Posted 2:18 am Saturday, September 04, 2010
Texas Golf Legend Recalls Special 55
TROUP -- Be honest, most of us wannabe golfers have shot a 55 for nine holes. We may not like to admit it, but it's true if we're counting every stroke.
GOLF LEGENDS Homero Blancas (left) and Jacky Cupit talk on the 14th tee Friday at Hilltop Country Club in Troup.
In August of 1962, at the former Premier golf course in Longview, a 24-year-old University of Houston graduate experienced one of those 55s -- and it too came on nine holes. The one major difference, of course, was that Homero Blancas played those same nine holes twice as he recorded what is still considered the lowest competitive round in golf history.
The 55 was recorded into the Guinness Book of World Records but later removed because the length of the course -- only 5,200 yards -- fell below USGA regulations.

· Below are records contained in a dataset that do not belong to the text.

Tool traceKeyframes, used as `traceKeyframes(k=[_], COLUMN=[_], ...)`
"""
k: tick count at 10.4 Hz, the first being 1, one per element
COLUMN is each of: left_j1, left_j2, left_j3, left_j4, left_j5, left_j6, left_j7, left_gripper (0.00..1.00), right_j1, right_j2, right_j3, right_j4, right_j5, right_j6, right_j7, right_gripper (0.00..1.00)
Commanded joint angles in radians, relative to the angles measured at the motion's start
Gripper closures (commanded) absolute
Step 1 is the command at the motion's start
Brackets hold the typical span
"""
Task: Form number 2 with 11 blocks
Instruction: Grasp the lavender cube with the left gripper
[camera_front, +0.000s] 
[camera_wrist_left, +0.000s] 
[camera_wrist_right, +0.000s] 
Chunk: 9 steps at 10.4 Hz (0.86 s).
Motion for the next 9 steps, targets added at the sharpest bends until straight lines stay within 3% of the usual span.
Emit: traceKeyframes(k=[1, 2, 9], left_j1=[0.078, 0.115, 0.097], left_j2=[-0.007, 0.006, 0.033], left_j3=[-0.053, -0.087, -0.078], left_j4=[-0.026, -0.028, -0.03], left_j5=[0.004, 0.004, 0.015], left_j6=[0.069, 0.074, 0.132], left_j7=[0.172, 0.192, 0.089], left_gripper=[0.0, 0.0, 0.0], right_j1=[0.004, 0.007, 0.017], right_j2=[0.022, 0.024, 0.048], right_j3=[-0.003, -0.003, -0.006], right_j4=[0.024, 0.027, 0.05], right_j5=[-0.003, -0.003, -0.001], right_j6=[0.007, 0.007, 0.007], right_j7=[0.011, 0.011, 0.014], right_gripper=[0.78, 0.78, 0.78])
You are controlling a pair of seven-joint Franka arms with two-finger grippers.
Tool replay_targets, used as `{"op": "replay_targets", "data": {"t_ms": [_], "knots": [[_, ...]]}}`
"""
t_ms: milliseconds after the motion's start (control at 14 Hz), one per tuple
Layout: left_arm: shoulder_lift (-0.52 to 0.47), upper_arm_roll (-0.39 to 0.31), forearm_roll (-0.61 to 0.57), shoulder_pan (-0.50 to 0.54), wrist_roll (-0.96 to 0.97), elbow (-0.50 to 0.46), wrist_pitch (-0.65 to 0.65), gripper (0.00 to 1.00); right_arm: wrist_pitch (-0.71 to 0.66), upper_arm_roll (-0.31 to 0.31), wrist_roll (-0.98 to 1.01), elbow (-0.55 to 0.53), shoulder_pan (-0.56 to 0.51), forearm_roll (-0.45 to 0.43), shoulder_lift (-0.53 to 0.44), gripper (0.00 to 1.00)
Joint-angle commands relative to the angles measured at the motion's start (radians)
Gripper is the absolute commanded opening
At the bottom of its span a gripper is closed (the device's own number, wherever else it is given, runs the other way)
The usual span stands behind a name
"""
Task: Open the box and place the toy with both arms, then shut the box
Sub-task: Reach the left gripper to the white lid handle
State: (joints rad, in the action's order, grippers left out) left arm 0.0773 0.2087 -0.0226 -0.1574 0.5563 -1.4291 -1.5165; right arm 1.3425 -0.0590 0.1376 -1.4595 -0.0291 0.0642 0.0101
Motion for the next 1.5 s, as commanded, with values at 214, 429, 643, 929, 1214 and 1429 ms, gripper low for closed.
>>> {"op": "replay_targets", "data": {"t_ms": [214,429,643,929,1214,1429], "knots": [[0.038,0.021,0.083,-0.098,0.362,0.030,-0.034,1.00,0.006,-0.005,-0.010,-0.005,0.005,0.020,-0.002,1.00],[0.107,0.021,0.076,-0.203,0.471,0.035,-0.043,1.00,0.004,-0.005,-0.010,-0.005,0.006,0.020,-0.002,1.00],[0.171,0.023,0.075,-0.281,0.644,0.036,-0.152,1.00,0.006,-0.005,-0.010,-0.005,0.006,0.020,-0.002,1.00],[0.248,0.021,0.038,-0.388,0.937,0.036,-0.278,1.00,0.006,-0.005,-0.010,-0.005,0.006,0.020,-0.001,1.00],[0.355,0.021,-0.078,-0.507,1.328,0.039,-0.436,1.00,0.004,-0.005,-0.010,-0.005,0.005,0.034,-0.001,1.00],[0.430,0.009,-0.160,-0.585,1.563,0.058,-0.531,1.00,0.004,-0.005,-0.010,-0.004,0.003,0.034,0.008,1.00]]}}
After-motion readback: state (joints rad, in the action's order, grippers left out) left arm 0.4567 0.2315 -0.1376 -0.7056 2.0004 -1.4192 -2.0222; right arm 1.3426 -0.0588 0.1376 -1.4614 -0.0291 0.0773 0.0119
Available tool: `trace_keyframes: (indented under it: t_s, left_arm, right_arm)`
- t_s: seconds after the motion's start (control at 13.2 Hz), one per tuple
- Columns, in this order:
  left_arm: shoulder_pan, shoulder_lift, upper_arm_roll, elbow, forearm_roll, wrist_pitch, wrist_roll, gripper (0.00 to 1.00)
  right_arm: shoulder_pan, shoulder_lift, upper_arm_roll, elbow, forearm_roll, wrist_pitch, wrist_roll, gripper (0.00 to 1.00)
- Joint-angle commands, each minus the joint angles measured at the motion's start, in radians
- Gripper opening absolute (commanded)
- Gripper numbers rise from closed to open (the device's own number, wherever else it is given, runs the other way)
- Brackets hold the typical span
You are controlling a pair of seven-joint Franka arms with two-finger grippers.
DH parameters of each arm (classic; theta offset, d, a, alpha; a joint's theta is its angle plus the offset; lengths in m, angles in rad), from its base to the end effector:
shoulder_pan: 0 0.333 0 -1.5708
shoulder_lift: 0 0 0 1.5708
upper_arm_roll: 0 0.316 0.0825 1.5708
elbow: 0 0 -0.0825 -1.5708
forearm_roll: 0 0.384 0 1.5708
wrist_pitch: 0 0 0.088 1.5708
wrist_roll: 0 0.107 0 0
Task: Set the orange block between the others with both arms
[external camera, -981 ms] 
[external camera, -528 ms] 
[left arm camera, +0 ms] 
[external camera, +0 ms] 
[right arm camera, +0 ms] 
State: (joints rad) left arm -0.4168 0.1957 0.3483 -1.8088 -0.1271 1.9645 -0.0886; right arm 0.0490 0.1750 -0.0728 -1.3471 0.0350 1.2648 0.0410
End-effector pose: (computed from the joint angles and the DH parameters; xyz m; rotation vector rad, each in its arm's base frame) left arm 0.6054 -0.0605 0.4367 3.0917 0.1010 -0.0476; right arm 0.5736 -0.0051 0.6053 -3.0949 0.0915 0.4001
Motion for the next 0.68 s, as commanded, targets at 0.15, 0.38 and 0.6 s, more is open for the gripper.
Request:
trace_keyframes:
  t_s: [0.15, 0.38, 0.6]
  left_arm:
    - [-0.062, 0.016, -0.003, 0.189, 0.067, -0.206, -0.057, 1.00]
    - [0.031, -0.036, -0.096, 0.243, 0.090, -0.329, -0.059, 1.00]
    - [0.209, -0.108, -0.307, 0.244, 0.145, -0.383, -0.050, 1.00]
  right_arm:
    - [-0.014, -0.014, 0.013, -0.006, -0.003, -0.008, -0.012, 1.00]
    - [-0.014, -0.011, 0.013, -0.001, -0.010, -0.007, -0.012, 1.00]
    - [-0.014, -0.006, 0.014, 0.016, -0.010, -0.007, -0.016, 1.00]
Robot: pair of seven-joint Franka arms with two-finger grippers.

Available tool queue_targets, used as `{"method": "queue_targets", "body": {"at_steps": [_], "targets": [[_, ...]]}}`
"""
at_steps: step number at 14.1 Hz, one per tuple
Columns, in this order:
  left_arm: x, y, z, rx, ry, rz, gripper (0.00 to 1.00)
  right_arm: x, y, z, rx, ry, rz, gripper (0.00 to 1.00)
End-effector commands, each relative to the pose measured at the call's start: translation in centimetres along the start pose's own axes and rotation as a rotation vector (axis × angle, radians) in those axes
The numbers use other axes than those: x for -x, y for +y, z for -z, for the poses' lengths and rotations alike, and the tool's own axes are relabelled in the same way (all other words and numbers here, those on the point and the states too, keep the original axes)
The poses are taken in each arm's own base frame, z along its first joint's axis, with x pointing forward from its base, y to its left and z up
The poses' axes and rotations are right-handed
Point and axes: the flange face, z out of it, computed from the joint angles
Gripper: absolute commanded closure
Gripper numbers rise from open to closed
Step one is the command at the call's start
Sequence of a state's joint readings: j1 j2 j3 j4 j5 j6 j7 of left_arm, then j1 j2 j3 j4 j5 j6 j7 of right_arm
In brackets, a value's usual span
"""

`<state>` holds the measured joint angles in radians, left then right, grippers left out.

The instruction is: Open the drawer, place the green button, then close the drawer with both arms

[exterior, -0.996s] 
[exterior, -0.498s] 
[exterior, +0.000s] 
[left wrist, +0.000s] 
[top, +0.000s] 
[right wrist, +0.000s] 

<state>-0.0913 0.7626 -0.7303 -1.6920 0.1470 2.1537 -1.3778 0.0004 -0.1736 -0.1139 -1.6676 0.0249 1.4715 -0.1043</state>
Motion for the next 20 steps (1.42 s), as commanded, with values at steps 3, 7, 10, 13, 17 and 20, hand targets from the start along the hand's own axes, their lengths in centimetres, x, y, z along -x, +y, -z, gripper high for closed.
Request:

Blancas, who went on to a successful career on the PGA Tour, had a reunion of sorts Friday morning at Hilltop Country Club in Troup -- reminiscing about the old East Texas amateur golf circuit.
The 72-year-old Blancas played a friendly 14-hole best-ball match with contemporaries Roy Pace, Jacky Cupit, Bob Rawlins and A.J. Triggs.
Longview natives Cupit and Pace also played on the PGA Tour, and I was told that Rawlins at one time was the oldest man to ever qualify for the Champions Tour. Triggs, from Tyler, carved out a tremendous amateur career and is a past president of the Texas Golf Association.
The reunion of the Texas golf legends from yesteryear was put together by local pro Rick Maxey as a kickoff to this weekend's 61st Annual Labor Day Invitational at Hilltop. The tournament has a beefed-up professional field that will play 54 holes ending on Labor Day.
Blancas and his crew aren't competing in the tournament, and most likely they would have a tough time keeping up with the young guns. But those same pros can only hope to one day achieve even a fraction of the success enjoyed by Blancas, Cupit and Pace -- all winners on the PGA Tour.
"A lot of these fellows here cut their teeth on tournaments just like Troup, Briarwood, Center, Kilgore, Palestine and Athens," Maxey told the Troup High School golf team. Then, Maxey said the biggest amateur tournament back in the day was the Premier Invitational in Longview, a unique layout next to Premier Oil refinery.
Premier was closed soon after Blancas made history with the 55, winning the tournament by five strokes. His greatest memories of the round are of his final two holes of the four-round event.
"The biggest one was on 17, my 71st hole. I hit a 5-iron, I guess we had about 185 yards," Blancas said. "I didn't hit it too well and I had a 45-foot putt. As soon as I hit it, I knew it was too hard. It hit the back of the cup and I thought I saw the ball two or three inches above the hole -- and it fell in.
"The last shot that I hit, I had a four-footer for birdie on 18. It was straight in, uphill into the grain. The only way you could miss it was to leave it short. So I hit it as hard as I could and the ball barely got to the hole. So that's how (nervous) I was. I didn't think I was that tight but I was. Everybody said I looked kind of cool … they kept saying you've got the tournament won by five or six shots. All you have to do is finish. Theoretically, there was no pressure other than the 55."
Blancas, a Houston native, finished the round with 13 birdies and one eagle, shooting 27 on the front nine and 28 on the back.
Blancas said the Premier course was special, and No. 7 was especially fun to play with three oil tanks in play.
"The whole deal is (if) you miss a fairway you're out of bounds, either right, left or over the green," he said. "Every hole had an out of bounds except one."
Blancas, who outdueled Lee Trevino to win the 1970 Colonial in Fort Worth, stressed to the Troup HS golfers the importance of practicing your short game. Watching him Friday -- bad knees and a bad back have robbed Blancas of his former swing, but his short game is still sweet.
"You drive for show and putt for dough," he said. "Sixty percent of your time on the golf course should be spent around the putting green and chipping area. Learn how to putt on slow greens, fast greens, grainy greens. The more you chip the better putter you become.
"To shoot low you have to putt well. If you don't putt well, I don't care who you are you're not going to win too many tournaments."